In 1944 Faber and Faber and one of de la Mare's friends, a certain Dr Bett, arranged to secretly produce a tribute for his 75th birthday. This publication was a collaborative effort involving many admirers of Walter de la Mare's work, and included individual pieces by a variety of authors, including V. Sackville-West, J. B. Priestley, T. S. Eliot, Siegfried Sassoon, Lord Dunsany, and Henry Williamson.

Richard Adams's debut novel Watership Down (1972) uses several of de la Mare's poems as epigraphs.

De la Mare's play Crossings has an important role in Robertson Davies's novel The Manticore. In 1944, when the protagonist David Staunton is sixteen, de la Mare's play is produced by the pupils of his sister's school in Toronto.

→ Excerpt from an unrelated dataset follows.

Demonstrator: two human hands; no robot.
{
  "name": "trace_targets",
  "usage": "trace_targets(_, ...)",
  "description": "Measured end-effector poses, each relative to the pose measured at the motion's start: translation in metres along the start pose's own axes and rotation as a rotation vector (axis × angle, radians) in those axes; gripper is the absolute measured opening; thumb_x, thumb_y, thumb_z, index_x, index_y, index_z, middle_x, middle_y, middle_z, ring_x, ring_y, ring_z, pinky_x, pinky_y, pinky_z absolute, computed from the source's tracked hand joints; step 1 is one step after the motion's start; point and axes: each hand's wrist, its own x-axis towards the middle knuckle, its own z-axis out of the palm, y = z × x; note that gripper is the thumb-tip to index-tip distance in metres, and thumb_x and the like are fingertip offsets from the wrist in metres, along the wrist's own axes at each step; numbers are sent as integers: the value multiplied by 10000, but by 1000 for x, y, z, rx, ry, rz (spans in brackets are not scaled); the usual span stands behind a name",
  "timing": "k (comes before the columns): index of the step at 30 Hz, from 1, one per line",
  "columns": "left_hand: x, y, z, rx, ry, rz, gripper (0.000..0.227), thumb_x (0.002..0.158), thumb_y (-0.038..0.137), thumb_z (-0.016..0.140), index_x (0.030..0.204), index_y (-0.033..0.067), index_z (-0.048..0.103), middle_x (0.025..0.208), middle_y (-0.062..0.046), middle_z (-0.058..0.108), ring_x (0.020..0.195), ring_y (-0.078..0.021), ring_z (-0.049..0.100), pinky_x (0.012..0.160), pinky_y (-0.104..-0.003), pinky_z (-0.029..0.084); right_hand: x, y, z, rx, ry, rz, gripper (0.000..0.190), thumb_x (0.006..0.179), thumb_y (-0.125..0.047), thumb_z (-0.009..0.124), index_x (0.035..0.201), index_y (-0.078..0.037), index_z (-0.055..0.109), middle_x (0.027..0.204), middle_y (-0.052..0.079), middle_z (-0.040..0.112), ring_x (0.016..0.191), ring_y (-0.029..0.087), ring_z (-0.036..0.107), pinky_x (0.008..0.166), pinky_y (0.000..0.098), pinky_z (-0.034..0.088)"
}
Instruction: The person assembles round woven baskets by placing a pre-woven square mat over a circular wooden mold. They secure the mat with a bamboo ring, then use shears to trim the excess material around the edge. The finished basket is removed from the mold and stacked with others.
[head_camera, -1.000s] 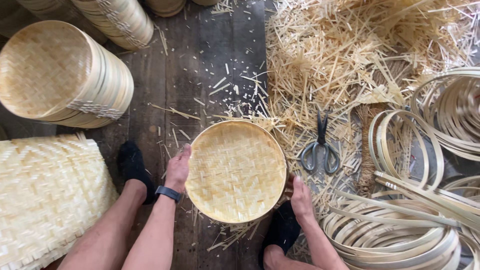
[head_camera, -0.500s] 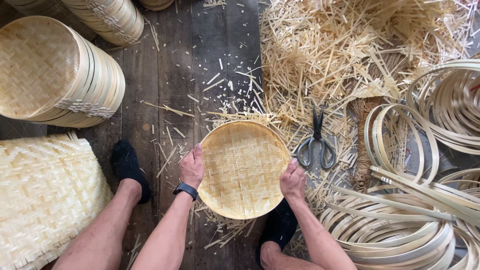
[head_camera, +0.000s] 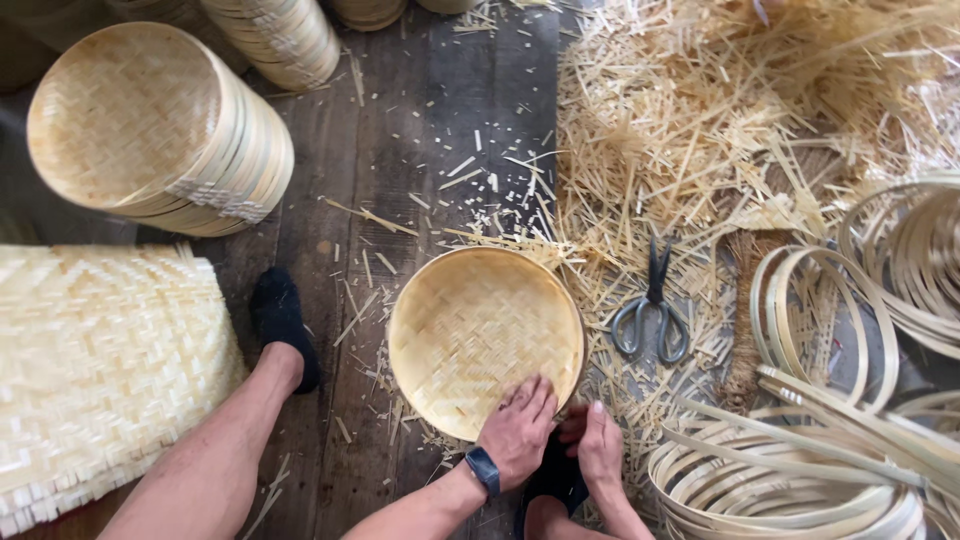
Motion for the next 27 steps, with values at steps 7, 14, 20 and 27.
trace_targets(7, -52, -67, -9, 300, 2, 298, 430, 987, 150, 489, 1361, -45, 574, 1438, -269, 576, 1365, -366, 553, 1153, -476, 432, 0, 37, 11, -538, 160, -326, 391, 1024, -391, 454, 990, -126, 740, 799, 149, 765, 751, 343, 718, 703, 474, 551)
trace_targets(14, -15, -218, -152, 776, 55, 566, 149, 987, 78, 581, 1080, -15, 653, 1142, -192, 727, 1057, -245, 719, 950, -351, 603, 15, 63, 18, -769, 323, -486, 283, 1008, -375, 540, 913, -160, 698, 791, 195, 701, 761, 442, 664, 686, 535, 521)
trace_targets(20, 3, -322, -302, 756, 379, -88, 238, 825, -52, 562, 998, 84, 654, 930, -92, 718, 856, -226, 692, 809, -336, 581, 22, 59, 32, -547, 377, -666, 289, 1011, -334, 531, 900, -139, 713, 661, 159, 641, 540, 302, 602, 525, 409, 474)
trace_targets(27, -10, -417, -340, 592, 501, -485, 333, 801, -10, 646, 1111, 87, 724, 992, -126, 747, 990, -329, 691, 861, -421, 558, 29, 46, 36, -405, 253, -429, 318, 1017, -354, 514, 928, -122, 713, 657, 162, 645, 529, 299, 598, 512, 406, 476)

Staunton falls deeply in love with the girl playing the main role, a first love that has a profound effect on the rest of his life.

Symposium by Muriel Spark quotes de la Mare's poem "Fare Well": "Look thy last on all things lovely / Every hour.".

===References in music===
Benjamin Britten set several of de la Mare's verses to music: de la Mare's version of the traditional song "Levy-Dew" in 1934, and five others, which were then collected in Tit for Tat.

Theodore Chanler used texts from de la Mare's story "Benighted" for his song cycle 8 Epitaphs.

== Collections ==
University College London holds a small archive of material relating to De la Mare which includes two letters to E.V. Hitchcock and two privately printed poems.